WHAT TO DO: Look through the listing below for the word "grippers" and copy every line where it occurs.
START DATA EXTRACT
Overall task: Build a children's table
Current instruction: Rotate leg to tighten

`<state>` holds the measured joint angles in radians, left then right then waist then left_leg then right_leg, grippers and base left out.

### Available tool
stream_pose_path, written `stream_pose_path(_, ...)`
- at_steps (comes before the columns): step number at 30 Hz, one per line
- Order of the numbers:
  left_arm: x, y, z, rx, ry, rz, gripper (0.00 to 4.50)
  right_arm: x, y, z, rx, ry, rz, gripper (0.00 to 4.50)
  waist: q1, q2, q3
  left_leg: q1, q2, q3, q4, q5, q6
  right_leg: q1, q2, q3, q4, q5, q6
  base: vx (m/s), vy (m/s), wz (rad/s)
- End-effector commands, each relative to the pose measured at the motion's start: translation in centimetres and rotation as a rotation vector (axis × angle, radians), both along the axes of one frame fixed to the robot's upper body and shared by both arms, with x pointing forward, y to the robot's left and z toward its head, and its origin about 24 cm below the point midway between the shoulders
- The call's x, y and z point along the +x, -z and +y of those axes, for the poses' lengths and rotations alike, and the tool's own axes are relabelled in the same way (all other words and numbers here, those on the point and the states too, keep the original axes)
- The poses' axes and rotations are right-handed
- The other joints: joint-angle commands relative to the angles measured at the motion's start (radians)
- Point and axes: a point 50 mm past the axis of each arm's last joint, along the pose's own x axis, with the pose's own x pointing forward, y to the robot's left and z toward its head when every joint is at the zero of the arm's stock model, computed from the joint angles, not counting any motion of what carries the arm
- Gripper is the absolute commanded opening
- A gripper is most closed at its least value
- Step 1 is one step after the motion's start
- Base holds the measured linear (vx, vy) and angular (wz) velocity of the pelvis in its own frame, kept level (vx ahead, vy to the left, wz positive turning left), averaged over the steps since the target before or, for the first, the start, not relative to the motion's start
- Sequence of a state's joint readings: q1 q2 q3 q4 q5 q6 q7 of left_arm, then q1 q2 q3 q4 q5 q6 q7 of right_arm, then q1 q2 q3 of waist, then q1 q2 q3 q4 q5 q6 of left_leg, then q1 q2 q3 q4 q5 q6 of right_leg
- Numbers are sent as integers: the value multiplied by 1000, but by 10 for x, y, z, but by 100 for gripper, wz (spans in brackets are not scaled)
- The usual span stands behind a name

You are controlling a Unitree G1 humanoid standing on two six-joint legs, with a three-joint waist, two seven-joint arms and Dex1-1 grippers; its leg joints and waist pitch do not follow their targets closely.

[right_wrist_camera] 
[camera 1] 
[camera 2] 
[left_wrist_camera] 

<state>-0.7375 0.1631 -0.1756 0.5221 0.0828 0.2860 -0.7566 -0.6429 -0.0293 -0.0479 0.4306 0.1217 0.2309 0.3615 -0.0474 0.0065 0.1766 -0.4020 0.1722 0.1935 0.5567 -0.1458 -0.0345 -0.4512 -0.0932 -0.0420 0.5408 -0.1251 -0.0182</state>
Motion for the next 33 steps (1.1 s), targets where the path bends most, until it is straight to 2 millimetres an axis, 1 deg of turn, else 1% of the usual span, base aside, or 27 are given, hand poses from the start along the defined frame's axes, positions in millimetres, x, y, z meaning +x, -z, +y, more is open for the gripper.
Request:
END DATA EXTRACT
YOUR SOLUTION:
`<state>` holds the measured joint angles in radians, left then right then waist then left_leg then right_leg, grippers and base left out.
You are controlling a Unitree G1 humanoid standing on two six-joint legs, with a three-joint waist, two seven-joint arms and Dex1-1 grippers; its leg joints and waist pitch do not follow their targets closely.

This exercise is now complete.